Annual ACE questionnaires are administered within six months of patients initiating care, often during the second visit. This timeframe was set so sensitive questions would be asked after rapport had been built and psychoeducation provided on childhood adversity (i.e., to reduce unreliable results, as patients were perceived to change answers after establishing relationships). Personnel reported questionnaires were inconsistently conducted—due to limited staff resources and patient and personnel discomfort with the questionnaire items—and no identified structured protocols for how repeated screenings are conducted or systematic methods for sharing information with clinic personnel. Multiple providers, spanning different service categories, reported conducting informal risk assessments of new patients during initial engagement. These topics included verbal questions about current domestic violence risk and/or suicidal or homicidal ideation.

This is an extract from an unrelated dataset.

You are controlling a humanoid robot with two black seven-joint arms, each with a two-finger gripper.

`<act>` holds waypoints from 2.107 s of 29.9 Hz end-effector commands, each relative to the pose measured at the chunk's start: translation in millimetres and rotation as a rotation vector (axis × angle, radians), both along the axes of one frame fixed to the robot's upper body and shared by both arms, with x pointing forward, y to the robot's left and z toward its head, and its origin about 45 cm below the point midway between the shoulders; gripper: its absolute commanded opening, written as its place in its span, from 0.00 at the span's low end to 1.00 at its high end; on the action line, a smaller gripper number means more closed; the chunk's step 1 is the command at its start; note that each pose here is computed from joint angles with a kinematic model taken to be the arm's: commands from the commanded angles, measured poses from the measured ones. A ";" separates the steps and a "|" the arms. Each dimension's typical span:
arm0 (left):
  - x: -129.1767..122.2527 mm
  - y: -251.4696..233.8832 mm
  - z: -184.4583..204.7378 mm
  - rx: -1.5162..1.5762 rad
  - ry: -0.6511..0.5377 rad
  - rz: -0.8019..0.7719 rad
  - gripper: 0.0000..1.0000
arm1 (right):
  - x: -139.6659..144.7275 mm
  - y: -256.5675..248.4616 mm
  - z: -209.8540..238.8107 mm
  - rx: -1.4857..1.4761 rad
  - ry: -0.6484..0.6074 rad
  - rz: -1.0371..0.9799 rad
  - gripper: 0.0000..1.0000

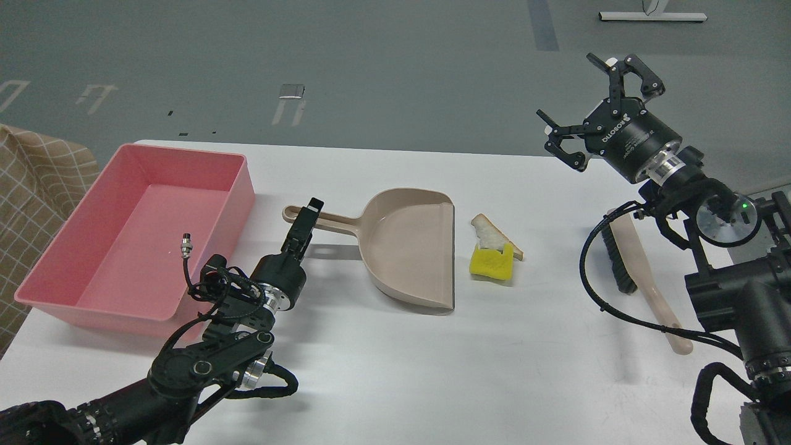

Responses were documented in the patient’s medical record. Several personnel, spanning different positions, discussed spending lengthy session times with patients during the first and second appointments to obtain patient history as part of formal and informal psychosocial assessments. Advanced practice providers and physicians identified the need to have improved ease of access to patient responses about trauma exposures, mental health needs, and social determinants of health.
Providers reported engaging in professional development independently, without any clinic-level group trainings being offered specific to TIC and state that leaders would have to elevate this need to ensure clinic-wide training was feasible (i.e., close the clinic during training times or stagger trainings to keep it open with limited staff). Personnel from several positions expressed desire for the social workers’ roles to be expanded beyond primarily case management, into provision of more clinical/therapeutic modalities. A noted benefit to this was that this expansion would be supported as a reimbursable service, which could increase the clinic’s ability to provide greater mental health support.
Initiatives to promote professional quality of life were limited and relied on institution-wide efforts such as tangible treats from a care cart (e.g., teas, coffees, snacks, etc.). Personnel reported appreciating this service but found it alone to be insufficient, occurring infrequently, and not specific to the clinic. Staff burnout and high levels of attrition and turnover were common topics, as was the need for more self-care training and institutional- and clinic-level initiatives to prevent burnout.
The patient representative group generated three recommendations regarding how the clinic might consider integrating patient-centered care, including offering patients a menu of options for the order of services received during first visits (i.e., when blood is drawn that day), limiting the number of providers patients encounter in the first visit, and including a navigator or ambassador to remain with the patient on the first visit to escort them across campus through each appointment during the day.